Au sortir du Gesù jeudi soir, le constat était clair: Hiromi est loin d'avoir terminé son ascension. Pourquoi?

D'abord, la pianiste japonaise éblouit les amateurs sensibles à la haute virtuosité, et pour cause. Ses exploits au clavier sont effectivement remarquables. Une main droite d'enfer, qui ne laisse aucune place à l'erreur. Une main gauche plus solide que jamais, qui ferait l'envie de la majorité des pianistes de ce niveau. Un style vif, sémillant, plus qu'alerte. La connaissance de toutes les époques pianistiques du jazz est aussi remarquable. Les insertions de piano classique - romantisme et impressionnisme, de Chopin à Debussy. Certaines figures rythmiques au menu sont de véritables inventions de sa part, c'est dire l'ampleur de son potentiel. Feu roulant?

Mets-en.

Secundo, Hiromi donne un vrai spectacle. Ses fringues, ses baskets, sa coiffure, sa gestuelle plus que démonstrative, son coude droit qui martèle le clavier, son jeu chorégraphié lorsqu'elle se met en positon debout, enfin la dimension fantaisiste du personnage plaît beaucoup plus qu'elle ne déplaît.
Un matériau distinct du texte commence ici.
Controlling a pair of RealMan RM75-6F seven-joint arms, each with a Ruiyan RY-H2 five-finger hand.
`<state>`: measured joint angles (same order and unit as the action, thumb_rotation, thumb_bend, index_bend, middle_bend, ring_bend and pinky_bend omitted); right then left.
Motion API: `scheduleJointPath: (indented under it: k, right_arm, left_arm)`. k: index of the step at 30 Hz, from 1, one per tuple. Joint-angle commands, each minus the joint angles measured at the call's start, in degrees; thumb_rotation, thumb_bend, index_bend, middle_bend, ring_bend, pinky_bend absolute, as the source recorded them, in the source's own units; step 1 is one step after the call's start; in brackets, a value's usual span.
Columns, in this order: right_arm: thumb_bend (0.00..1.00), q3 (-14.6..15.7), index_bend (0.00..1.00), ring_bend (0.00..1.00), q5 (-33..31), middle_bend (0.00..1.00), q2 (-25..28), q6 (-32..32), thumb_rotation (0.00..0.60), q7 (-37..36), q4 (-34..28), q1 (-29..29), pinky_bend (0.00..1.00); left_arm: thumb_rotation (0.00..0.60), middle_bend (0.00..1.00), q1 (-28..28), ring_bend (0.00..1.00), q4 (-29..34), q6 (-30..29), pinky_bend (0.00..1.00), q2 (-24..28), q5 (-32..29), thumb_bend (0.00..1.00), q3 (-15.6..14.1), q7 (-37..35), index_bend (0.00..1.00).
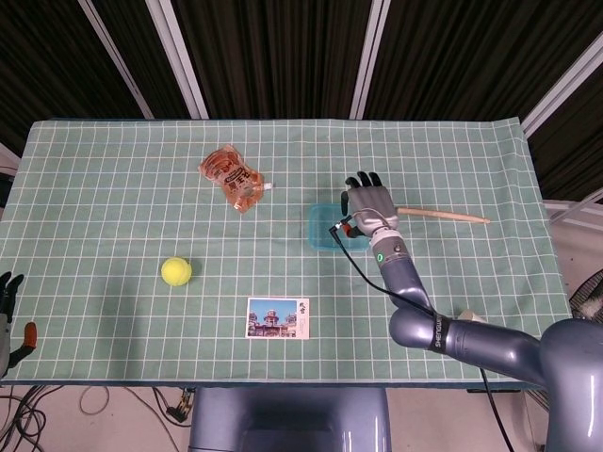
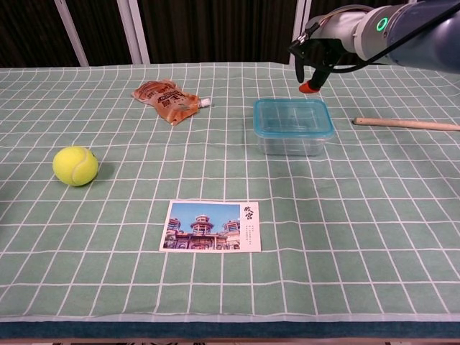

Tertio, la musicienne sait communiquer avec le public, le ton candide et souriant de ses interventions en fait craquer plus d'un. Très sympa, somme toute.

Hiromi ne fait l'unanimité, je l'ai aussi constaté au Gesù. J'en ai vu qui semblaient mal digérer ce spectacle qui frisait l'ostentation voire le mauvais goût par moments. Ils étaient très peu à ne pas tripper, mais ils répandront certainement la « mauvaise nouvelle ».

Personnellement, je ne suis pas encore convaincu des grandes valeurs artistiques de cette jazzwoman. Virtuose? À n'en point douter. Exceptionnelle, même. Heureuse de jouer? À n'en point douter. Sur le plan des idées, du raffinement, du goût, de la profondeur compositionelle, je n'obéis pas aux mêmes critères.

Oui, j'aime la manière dont elle brasse Gershwin ou Monk, ces tourbillons me semblent plus qu'acceptables. J'admire l'étendue de son langage, sa connaissance du spectre entier de la tradition pianistique en jazz, sans compter certains pans de musique classique. Ses compositions embrassent tout ce qui se rapproche du jazz moderne avec ce que ça comporte de traditionnel. Et la musique?

En interview, elle m'a dit beaucoup aimer le silence. Ce n'est pas particulièrement évident sur scène, force est de constater au terme de ses concerts (en quartette et en solo) auxquels j'ai assisté. Les moments de grande élégance sont rarissimes, les effets de styles l'emportent sur un discours fluide et intégré, le spectacle domine la substance de son art. Prenons l'exemple de ces Canons de Pachelbel relus au piano préparé. Franchement imbuvable, en ce qui me concerne.

Hiromi est encore jeune, il faut dire à sa décharge. Âgée de 30 ans, elle fréquente actuellement les archibonzes du jazz-fusion. De Chick Corea avec qui elle a joué en duo et dont elle tire des influences évidentes, à Stanley Clarke avec qui elle tourne et enregistre par les temps qui courent... Grand bien lui fasse, mais j'ai bien peur que ce ne soit pas dans cette zone du jazz que l'inspiration soit à son zénith en 2010, avec tout le respect qu'on puisse accorder à ces musiciens toujours virtuoses... mais si peu créatifs depuis des lustres.

Hiromi pourrait-elle contribuer à les rallumer? Qui sait?